Her first novel, Dusky Dell, was published in 1898. Set in northern Tasmania, it tells the story of an orphan taken in by a large family, where she is harshly treated before being rescued by her long-lost parent. Brammall's only full-length novel, The Mystery of Four Corners, was published in serial form in the Weekly Courier in 1923.

Her most productive period as a poet was between the years 1896 and 1907, when many of her poems were published in the Tasmanian Mail, including a number of patriotic Tasmanian poems such as "Tasmania's Soldiers: The Men Who Went and the Women Who Sent them", "Tasmania's Tribute (Our Great National Triumph Song)" and "How the Tasmanians Enthused on Hearing of the Relief of Ladysmith in Hobart, Thursday Night". These poems firmly established her reputation as Tasmanian's national poet. One of her better known poems, "Hinkler in Italy", appeared in The Bulletin in 1933. It commences with the following lines:

High on the shoulders of the Apennines,

Where only grey wolves roam,

They found our Hinkler 'mid the twisted pines,

Ten thousand miles from home.

Only the pale stars, and the wailing winds,

That lay the pine trees low,

Knew where he slept through the long winter nights,

Wrapped in his shroud of snow.

In 1904, she married Thomas Colin Brammall. They moved to Melbourne for a time before returning to Hobart following her husband's appointment as a Master at The Hutchins School. Thomas Brammall was later a tutor at Christ College and was associated with the college and the University of Tasmania until his death in 1945.

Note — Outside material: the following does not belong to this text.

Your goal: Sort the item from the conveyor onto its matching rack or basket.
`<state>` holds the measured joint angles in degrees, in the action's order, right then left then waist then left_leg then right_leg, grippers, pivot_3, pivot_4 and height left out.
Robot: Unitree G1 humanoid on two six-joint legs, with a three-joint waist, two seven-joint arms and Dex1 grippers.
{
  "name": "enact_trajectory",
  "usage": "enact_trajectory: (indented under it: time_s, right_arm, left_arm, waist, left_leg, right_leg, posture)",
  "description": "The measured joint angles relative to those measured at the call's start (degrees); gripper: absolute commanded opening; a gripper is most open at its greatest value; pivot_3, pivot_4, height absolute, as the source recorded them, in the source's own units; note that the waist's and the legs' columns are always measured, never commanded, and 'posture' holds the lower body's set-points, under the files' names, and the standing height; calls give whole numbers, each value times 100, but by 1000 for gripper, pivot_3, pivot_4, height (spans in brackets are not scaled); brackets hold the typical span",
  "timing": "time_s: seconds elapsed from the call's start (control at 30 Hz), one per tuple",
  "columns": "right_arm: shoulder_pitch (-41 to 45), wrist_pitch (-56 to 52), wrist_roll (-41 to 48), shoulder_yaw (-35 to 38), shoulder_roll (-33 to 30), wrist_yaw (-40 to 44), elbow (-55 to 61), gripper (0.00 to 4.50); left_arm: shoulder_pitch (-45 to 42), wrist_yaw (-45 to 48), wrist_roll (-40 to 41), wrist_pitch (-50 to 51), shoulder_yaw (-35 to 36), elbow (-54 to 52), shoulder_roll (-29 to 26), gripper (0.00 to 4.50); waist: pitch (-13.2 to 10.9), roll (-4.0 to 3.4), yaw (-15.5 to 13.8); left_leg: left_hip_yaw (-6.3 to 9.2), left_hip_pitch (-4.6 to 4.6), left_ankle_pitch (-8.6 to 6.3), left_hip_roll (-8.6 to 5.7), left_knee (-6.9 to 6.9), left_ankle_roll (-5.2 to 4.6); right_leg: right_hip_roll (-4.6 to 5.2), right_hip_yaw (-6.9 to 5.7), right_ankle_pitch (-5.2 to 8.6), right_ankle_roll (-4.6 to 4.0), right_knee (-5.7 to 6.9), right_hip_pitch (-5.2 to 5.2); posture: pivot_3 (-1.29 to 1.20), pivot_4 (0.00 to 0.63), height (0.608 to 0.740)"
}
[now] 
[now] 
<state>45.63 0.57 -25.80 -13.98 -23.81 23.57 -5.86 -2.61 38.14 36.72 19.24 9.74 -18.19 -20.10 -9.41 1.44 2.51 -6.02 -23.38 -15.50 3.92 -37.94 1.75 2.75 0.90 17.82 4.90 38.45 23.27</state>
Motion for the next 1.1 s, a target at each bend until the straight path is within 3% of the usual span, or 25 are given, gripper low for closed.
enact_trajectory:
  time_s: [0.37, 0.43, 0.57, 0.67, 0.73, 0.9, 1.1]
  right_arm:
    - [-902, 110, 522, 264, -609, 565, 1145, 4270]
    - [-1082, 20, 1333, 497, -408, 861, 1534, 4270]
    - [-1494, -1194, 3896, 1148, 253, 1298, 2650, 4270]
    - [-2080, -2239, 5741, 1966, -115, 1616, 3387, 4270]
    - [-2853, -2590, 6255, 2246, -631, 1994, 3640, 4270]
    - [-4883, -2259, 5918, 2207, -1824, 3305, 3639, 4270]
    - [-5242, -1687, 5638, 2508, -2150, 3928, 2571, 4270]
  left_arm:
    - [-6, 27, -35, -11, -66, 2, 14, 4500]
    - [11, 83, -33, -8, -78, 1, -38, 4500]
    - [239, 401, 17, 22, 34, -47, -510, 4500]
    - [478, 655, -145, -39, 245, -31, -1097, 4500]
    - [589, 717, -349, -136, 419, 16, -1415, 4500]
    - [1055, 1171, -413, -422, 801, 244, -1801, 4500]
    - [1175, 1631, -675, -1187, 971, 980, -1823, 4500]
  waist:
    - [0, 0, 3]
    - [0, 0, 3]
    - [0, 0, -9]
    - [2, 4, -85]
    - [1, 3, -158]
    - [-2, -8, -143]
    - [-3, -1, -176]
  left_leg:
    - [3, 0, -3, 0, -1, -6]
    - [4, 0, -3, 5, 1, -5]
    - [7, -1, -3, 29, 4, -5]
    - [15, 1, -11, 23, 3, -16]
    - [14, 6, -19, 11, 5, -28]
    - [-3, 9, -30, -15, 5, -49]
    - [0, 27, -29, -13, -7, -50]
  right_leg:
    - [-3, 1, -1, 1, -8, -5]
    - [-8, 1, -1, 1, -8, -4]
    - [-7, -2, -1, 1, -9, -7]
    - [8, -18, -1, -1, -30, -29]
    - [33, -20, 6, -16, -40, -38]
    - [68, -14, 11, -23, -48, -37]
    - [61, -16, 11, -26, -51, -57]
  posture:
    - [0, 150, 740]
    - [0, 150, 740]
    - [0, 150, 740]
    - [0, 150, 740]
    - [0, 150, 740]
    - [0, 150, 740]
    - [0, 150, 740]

In 1928, she began hosting a children's radio program as The Authoress on Hobart's Radio 7ZL, reciting original Australian fairy tales and poems for children. Broadcast twice a week the program was very popular, with Mrs Brammall receiving letters from all over Australia and as far away as New Zealand and South Africa. The program only ended when she left to nurse her sick husband.

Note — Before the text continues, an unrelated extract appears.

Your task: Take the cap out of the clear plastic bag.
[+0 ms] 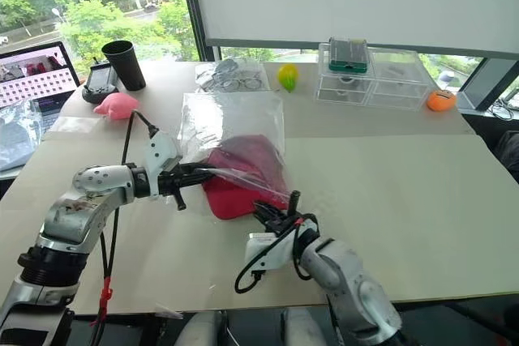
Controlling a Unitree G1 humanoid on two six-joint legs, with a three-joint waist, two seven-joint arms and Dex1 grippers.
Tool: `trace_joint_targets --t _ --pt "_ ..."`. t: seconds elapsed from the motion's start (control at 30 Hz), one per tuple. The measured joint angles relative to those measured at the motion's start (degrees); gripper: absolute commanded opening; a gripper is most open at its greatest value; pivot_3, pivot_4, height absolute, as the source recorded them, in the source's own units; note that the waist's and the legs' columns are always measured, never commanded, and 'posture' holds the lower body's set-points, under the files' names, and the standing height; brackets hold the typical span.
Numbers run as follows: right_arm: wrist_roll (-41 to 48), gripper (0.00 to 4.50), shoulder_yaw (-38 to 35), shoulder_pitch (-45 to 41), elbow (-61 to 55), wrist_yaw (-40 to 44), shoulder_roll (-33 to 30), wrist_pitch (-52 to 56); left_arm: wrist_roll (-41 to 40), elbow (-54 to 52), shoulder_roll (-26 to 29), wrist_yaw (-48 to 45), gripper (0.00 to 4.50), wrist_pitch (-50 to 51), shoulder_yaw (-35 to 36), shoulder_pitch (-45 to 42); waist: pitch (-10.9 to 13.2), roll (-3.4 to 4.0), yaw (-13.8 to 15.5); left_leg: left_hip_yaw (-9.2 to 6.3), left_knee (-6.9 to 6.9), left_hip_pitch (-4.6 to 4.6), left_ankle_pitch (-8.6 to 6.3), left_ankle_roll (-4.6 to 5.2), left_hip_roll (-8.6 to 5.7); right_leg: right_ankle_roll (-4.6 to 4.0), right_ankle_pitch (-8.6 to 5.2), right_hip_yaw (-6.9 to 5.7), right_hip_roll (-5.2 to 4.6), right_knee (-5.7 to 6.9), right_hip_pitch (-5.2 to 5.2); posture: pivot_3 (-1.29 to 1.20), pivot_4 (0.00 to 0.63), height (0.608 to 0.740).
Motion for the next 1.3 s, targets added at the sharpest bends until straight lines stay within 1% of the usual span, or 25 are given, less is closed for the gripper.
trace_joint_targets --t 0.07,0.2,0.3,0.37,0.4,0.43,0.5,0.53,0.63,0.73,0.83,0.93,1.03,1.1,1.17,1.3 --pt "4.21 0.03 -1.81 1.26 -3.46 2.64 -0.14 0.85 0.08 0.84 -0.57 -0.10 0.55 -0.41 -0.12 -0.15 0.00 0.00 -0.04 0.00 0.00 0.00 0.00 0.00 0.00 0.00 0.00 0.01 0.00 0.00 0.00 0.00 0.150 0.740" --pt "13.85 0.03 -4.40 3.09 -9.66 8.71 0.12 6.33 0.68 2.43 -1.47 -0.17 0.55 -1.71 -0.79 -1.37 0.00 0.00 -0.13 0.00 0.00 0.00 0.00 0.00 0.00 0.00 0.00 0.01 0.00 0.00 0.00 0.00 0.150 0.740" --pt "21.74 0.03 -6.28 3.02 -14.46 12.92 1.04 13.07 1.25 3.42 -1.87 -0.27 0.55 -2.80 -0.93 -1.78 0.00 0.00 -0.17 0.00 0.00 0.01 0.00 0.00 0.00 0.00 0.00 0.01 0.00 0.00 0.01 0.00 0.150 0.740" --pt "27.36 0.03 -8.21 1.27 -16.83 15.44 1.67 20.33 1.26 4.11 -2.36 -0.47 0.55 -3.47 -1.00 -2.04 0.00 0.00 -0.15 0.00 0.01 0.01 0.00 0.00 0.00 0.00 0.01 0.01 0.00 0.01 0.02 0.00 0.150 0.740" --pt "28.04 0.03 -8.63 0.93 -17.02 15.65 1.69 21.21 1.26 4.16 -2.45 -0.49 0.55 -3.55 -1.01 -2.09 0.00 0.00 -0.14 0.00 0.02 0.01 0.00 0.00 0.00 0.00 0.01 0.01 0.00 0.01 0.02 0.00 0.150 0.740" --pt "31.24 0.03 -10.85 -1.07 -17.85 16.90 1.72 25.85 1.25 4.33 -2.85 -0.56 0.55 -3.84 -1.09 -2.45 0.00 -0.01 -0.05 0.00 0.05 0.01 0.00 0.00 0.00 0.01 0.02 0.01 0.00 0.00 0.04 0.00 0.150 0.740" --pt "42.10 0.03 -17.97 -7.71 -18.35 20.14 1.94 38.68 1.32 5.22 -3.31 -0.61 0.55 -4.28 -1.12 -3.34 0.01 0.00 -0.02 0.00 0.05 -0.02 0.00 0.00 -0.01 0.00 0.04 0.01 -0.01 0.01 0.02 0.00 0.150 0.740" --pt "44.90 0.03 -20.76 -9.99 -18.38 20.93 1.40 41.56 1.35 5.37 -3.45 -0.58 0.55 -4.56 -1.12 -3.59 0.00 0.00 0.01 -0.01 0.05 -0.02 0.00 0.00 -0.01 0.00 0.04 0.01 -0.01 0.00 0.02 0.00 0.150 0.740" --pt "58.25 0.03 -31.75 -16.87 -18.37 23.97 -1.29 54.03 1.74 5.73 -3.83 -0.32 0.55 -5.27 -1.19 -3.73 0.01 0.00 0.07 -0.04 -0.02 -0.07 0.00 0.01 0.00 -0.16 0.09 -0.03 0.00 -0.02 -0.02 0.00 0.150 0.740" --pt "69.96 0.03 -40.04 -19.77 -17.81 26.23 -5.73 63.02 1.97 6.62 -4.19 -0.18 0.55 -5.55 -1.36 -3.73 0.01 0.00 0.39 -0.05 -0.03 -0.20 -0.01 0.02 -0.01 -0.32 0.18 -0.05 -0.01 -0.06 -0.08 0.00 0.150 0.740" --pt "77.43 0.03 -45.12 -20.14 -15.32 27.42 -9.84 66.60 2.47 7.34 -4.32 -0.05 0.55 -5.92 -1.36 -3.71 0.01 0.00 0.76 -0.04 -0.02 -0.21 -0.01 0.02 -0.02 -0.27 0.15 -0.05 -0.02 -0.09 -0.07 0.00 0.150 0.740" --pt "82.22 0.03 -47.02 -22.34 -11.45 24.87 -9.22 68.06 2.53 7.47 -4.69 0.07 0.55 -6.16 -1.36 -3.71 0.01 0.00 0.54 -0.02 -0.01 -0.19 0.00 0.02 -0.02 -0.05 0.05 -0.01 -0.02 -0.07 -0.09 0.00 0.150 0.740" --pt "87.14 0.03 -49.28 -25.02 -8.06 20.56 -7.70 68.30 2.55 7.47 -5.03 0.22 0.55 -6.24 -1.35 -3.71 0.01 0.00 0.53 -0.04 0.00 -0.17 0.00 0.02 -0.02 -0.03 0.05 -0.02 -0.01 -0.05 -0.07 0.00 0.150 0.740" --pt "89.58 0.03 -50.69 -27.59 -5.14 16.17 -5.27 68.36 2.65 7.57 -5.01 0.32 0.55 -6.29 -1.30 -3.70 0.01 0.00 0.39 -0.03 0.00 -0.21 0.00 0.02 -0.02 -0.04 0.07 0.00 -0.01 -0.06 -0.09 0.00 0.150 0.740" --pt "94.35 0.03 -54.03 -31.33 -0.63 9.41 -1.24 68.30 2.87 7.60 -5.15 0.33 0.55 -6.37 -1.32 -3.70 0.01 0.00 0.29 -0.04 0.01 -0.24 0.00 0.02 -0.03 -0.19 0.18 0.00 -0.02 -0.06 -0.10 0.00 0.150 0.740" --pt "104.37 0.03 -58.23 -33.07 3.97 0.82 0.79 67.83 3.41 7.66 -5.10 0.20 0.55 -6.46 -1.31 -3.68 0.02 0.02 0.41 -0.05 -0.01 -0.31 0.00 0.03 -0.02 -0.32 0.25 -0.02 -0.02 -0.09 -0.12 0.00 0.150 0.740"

She was intensely interested in the theatre and adapted parts of many English classics to the stage, often producing and acting in them herself. In 1934 she won second prize in an Australian Broadcasting Commission play-writing competition with her play, Flickering Candles, one of nearly 400 entries received. The play is a moving narrative of an episode of the convict days in Tasmania. An escaped prisoner takes refuge in the wardrobe of the rector's house. He turns out to be an Oxford man of good family wrongfully sentenced for another's crime. The maid recognises in him the sweetheart she had followed into exile. While the rector's wife is pleading with her husband to marry the couple and help them to escape, the police arrive to search the house. By a clever ruse the police are outwitted and the lovers get their chance to start out together in pursuit of happiness. The play was broadcast on radio 2BL in Sydney on 30 January 1935.

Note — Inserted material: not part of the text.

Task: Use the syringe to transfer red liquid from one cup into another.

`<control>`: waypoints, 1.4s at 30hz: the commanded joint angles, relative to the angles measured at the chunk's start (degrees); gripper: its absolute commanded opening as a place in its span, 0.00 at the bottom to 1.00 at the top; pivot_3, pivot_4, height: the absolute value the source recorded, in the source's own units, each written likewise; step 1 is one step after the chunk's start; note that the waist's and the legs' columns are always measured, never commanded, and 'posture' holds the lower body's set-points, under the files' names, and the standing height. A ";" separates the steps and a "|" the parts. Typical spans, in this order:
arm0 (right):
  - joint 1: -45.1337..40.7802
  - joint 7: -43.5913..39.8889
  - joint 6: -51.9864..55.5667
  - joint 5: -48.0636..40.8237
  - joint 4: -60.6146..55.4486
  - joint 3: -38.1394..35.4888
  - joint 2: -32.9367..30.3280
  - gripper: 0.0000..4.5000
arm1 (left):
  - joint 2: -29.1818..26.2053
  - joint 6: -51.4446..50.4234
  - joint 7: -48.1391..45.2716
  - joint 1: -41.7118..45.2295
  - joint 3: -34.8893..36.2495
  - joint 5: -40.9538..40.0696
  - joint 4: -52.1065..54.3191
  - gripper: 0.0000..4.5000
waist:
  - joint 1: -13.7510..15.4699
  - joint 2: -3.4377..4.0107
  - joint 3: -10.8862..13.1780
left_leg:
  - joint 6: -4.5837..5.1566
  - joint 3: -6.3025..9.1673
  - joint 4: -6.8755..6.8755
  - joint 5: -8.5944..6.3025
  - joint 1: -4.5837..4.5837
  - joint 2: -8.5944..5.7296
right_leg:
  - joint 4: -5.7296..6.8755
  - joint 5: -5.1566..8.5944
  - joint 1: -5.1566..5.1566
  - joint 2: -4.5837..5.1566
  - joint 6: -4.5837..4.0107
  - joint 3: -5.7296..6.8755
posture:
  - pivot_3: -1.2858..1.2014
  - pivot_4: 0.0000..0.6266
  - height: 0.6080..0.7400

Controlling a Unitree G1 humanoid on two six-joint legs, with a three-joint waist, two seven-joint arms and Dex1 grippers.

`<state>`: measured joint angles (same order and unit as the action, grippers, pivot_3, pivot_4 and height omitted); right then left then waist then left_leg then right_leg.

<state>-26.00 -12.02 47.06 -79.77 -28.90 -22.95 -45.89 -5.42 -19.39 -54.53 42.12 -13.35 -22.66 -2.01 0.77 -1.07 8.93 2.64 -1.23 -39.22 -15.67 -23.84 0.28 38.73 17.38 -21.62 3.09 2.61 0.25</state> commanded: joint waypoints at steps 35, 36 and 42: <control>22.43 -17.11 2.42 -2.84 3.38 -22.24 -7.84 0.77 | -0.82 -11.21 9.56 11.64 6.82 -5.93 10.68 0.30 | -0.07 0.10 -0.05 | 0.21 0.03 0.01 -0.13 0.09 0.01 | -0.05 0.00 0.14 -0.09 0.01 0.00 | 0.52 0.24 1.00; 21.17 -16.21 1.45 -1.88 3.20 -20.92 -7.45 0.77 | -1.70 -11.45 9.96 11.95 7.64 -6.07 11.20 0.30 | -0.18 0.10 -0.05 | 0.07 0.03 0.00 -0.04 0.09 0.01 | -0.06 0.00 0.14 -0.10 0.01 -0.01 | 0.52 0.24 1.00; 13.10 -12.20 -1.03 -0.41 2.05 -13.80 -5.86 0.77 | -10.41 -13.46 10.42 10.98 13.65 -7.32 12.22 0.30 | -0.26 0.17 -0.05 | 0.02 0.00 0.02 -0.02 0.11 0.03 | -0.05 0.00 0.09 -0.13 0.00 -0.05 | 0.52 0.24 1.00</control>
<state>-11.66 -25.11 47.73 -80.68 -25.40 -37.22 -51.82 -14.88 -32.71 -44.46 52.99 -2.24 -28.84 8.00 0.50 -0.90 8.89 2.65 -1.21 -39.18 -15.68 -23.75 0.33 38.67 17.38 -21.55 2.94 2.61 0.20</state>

She was a consistent winner in the old Lyceum Club literary circle in Hobart and was a regular contributor of short stories and poems to a number of Australian periodicals and women's magazines.

===Death and afterward===
Mrs Brammall died in Sydney on 10 February 1957. She was survived by four sons, two of whom became well-known Australian journalists, Mr C. C. Brammall and Mr Angus Garett Brammall. A fifth son, Bruce, died of tetanus as a young man. Her other two sons were Harry and Thomas.